Evaluate \[\int {\frac{{dx}}{{\left( {x + 1} \right)\left( {{x^2} + 1} \right)}}}.\]
Solution.
Decompose the integrand into the sum of two fractions:
\[\frac{1}{{\left( {x + 1} \right)\left( {{x^2} + 1} \right)}} = \frac{A}{{x + 1}} + \frac{{Bx + C}}{{{x^2} + 1}}.\]
Equate coefficients:
\[A\left( {{x^2} + 1} \right) + \left( {Bx + C} \right)\left( {x + 1} \right) = 1,\;\;\Rightarrow A{x^2} + A + B{x^2} + Cx + Bx + C = 1,\;\; \Rightarrow \left( {A + B} \right){x^2} + \left( {B + C} \right)x + A + C = 1.\]
Hence
\[
\left\{ \begin{array}{l}
A + B = 0\\
B + C = 0\\
A + C = 1
\end{array} \right.,\;\; \Rightarrow
\left\{ \begin{array}{l}
A = \frac{1}{2}\\
B = - \frac{1}{2}\\
C = \frac{1}{2}
\end{array} \right..\]
The integrand can be written as
\[\frac{1}{{\left( {x + 1} \right)\left( {{x^2} + 1} \right)}} = \frac{{\frac{1}{2}}}{{x + 1}} + \frac{{ - \frac{1}{2}x + \frac{1}{2}}}{{{x^2} + 1}} = \frac{1}{{2\left( {x + 1} \right)}} - \frac{1}{2} \cdot \frac{x}{{{x^2} + 1}} + \frac{1}{2} \cdot \frac{1}{{{x^2} + 1}}.\]

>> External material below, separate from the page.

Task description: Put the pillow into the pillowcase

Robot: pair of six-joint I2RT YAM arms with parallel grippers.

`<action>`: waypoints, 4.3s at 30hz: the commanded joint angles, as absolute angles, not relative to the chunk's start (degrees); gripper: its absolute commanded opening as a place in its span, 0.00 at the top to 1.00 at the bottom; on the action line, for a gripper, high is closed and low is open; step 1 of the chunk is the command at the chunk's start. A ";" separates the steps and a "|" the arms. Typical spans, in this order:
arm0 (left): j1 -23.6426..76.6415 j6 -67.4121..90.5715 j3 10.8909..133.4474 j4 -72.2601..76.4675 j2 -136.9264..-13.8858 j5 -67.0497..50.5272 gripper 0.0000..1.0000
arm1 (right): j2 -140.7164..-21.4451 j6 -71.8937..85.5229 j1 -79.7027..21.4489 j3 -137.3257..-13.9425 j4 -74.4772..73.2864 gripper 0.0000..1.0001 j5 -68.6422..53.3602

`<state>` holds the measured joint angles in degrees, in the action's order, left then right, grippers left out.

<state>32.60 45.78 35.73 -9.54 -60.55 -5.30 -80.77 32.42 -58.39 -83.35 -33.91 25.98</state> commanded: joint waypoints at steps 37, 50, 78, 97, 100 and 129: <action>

The initial integral becomes
\[\int {\frac{{dx}}{{\left( {x + 1} \right)\left( {{x^2} + 1} \right)}}} = \frac{1}{2}\int {\frac{{dx}}{{x + 1}}} - \frac{1}{2}\int {\frac{{xdx}}{{{x^2} + 1}}} + \frac{1}{2}\int {\frac{{dx}}{{{x^2} + 1}}} = \frac{1}{2}\ln \left| {x + 1} \right| - \frac{1}{4}\int {\frac{{d\left( {{x^2} + 1} \right)}}{{{x^2} + 1}}} + \frac{1}{2}\arctan x = \frac{1}{2}\ln \left| {x + 1} \right| - \frac{1}{4}\ln \left( {{x^2} + 1} \right) + \frac{1}{2}\arctan x + C.\]
Example 14.
Evaluate the integral \[\int {\frac{{dx}}{{{x^2}\left( {x + 1} \right)}}}.\]
Solution.
Using the partial fraction decomposition, we get
\[\frac{1}{{{x^2}\left( {x + 1} \right)}} = \frac{A}{{{x^2}}} + \frac{B}{x} + \frac{C}{{x + 1}}.\]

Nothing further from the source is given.